Background information
- Born: Johnny McClanian Best, Jr. October 20, 1913 Shelby, North Carolina, US
- Died: September 19, 2003 (aged 89)
- Genres: Jazz
- Instrument: Trumpet
- Years active: 1930s–1980s
- Formerly of: The Glenn Miller Orchestra

= Johnny Best =

American jazz trumpeter (1913–2003)

Johnny McClanian Best, Jr. (October 20, 1913, Shelby, North Carolina – September 19, 2003) was an American jazz trumpeter.

==Background==

Best played piano as a child and learned trumpet from age 13. He worked in the 1930s with Les Brown, Charlie Barnet, and Artie Shaw (1937–39), then joined Glenn Miller's orchestra from 1939 to 1942. He spent a short time with Bob Crosby before serving in the Navy during World War II as a lifeguard, playing in Shaw's military band in 1942-43 and Sam Donahue's in 1944-45. Following a stint with Benny Goodman in 1945-46, he relocated to Hollywood, where he worked with Crosby again on radio from 1946 to 1951 and played in many studio big bands in the 1940s and 1950s. He did a tour with Billy May in 1953, and led his own group locally later in the decade. His trumpet can be heard along with Ella Fitzgerald on her album Get Happy. In 1964 he toured Japan with Crosby, and joined Ray Conniff for worldwide tours in the 1970s. In 1982, he broke his back while working in his avocado orchard and used a wheelchair late in life, but was active into the 1980s.

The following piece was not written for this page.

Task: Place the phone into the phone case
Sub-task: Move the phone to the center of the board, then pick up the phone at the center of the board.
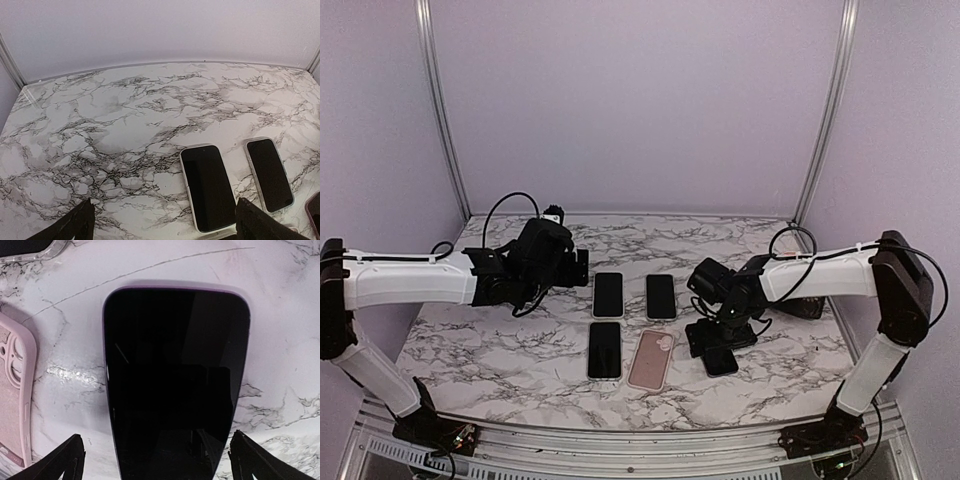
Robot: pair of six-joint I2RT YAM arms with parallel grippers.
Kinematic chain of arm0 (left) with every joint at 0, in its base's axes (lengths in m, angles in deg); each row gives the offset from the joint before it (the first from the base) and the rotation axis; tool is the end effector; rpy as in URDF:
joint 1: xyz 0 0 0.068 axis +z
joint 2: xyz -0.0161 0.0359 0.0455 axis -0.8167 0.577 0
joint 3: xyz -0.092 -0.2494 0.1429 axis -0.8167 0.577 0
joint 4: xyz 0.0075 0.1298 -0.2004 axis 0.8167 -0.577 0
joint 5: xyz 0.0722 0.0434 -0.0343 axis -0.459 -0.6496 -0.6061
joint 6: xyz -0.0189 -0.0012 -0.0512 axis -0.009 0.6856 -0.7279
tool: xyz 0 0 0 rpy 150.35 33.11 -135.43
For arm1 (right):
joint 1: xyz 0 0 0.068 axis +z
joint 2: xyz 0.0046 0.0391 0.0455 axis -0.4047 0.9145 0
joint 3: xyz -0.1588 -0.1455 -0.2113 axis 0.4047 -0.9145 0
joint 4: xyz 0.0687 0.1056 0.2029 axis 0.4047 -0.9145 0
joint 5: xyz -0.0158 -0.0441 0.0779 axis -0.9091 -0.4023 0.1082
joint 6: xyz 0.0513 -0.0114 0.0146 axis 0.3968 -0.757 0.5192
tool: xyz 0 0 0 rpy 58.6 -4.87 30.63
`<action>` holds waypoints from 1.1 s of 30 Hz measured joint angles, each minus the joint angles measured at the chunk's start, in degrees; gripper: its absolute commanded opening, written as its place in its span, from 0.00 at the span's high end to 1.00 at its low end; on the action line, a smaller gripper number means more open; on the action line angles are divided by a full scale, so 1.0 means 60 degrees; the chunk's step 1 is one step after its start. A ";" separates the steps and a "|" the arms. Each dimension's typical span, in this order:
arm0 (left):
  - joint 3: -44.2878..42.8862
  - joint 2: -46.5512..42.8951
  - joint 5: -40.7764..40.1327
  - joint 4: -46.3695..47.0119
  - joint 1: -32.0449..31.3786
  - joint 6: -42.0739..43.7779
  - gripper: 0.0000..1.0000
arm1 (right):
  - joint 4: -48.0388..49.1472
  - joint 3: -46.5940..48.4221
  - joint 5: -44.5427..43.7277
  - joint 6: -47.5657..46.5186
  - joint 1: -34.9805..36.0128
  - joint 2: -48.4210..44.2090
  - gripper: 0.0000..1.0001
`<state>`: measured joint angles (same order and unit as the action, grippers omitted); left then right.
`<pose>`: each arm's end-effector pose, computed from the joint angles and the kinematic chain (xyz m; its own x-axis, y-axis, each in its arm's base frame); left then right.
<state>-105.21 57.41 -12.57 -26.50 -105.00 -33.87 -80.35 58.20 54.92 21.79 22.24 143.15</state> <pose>0.2169 -0.2269 0.3001 -0.4259 -0.0115 -0.9047 0.1307 0.9887 -0.0741 0.1989 0.2033 0.2085 -0.9697 -0.1872 -0.1566 -0.1946 0.9803 0.0331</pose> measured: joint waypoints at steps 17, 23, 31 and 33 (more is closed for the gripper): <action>0.0244 -0.0062 -0.0200 0.0051 0.0000 0.0288 0.01 | 0.0036 0.0000 0.0812 -0.0433 -0.0612 0.0084 0.01; 0.0244 -0.0062 -0.0197 0.0175 0.0000 0.0302 0.01 | 0.0095 -0.0142 0.0922 -0.0586 -0.0688 0.0124 0.02; 0.0244 -0.0062 -0.0171 0.0211 0.0000 0.0346 0.01 | 0.0080 -0.0142 0.0856 -0.0586 -0.0685 0.0138 0.05; 0.0244 -0.0062 -0.0149 0.0211 0.0000 0.0350 0.01 | 0.0076 -0.0142 0.0823 -0.0583 -0.0685 0.0146 0.06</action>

He played the trumpet solo on the Glenn Miller recording of "At Last", which was featured in the film Orchestra Wives, lip-synched by George Montgomery on screen.

Billy May recalled: "He had a good sound on the instrument. Playing the trumpet can be an endurance contest with your lip, and Johnny had command. He played on 'Begin the Beguin (sic),' which put Artie Shaw in business."